WORK ORDER. Reprint the whole of the data exactly.

- - -

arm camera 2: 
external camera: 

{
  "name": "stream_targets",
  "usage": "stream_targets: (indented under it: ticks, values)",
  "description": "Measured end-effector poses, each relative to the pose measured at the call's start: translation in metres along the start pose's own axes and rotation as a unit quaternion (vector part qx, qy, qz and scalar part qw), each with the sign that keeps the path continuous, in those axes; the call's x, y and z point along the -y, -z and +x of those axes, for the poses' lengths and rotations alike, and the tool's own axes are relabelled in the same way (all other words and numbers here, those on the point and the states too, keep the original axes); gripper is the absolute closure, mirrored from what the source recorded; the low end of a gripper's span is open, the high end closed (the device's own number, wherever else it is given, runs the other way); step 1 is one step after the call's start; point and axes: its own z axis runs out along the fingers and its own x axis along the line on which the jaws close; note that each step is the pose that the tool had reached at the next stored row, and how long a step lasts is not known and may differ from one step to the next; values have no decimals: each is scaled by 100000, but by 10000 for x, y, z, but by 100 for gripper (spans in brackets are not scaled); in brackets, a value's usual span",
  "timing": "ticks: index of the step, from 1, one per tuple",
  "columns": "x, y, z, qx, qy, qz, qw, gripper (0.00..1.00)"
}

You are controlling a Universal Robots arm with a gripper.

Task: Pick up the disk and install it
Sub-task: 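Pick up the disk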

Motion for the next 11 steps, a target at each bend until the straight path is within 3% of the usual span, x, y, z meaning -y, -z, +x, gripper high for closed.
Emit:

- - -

YOUR RESPONSE.
arm camera 2: 
external camera: 

{
  "name": "stream_targets",
  "usage": "stream_targets: (indented under it: ticks, values)",
  "description": "Measured end-effector poses, each relative to the pose measured at the call's start: translation in metres along the start pose's own axes and rotation as a unit quaternion (vector part qx, qy, qz and scalar part qw), each with the sign that keeps the path continuous, in those axes; the call's x, y and z point along the -y, -z and +x of those axes, for the poses' lengths and rotations alike, and the tool's own axes are relabelled in the same way (all other words and numbers here, those on the point and the states too, keep the original axes); gripper is the absolute closure, mirrored from what the source recorded; the low end of a gripper's span is open, the high end closed (the device's own number, wherever else it is given, runs the other way); step 1 is one step after the call's start; point and axes: its own z axis runs out along the fingers and its own x axis along the line on which the jaws close; note that each step is the pose that the tool had reached at the next stored row, and how long a step lasts is not known and may differ from one step to the next; values have no decimals: each is scaled by 100000, but by 10000 for x, y, z, but by 100 for gripper (spans in brackets are not scaled); in brackets, a value's usual span",
  "timing": "ticks: index of the step, from 1, one per tuple",
  "columns": "x, y, z, qx, qy, qz, qw, gripper (0.00..1.00)"
}

You are controlling a Universal Robots arm with a gripper.

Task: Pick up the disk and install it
Sub-task: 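Pick up the disk
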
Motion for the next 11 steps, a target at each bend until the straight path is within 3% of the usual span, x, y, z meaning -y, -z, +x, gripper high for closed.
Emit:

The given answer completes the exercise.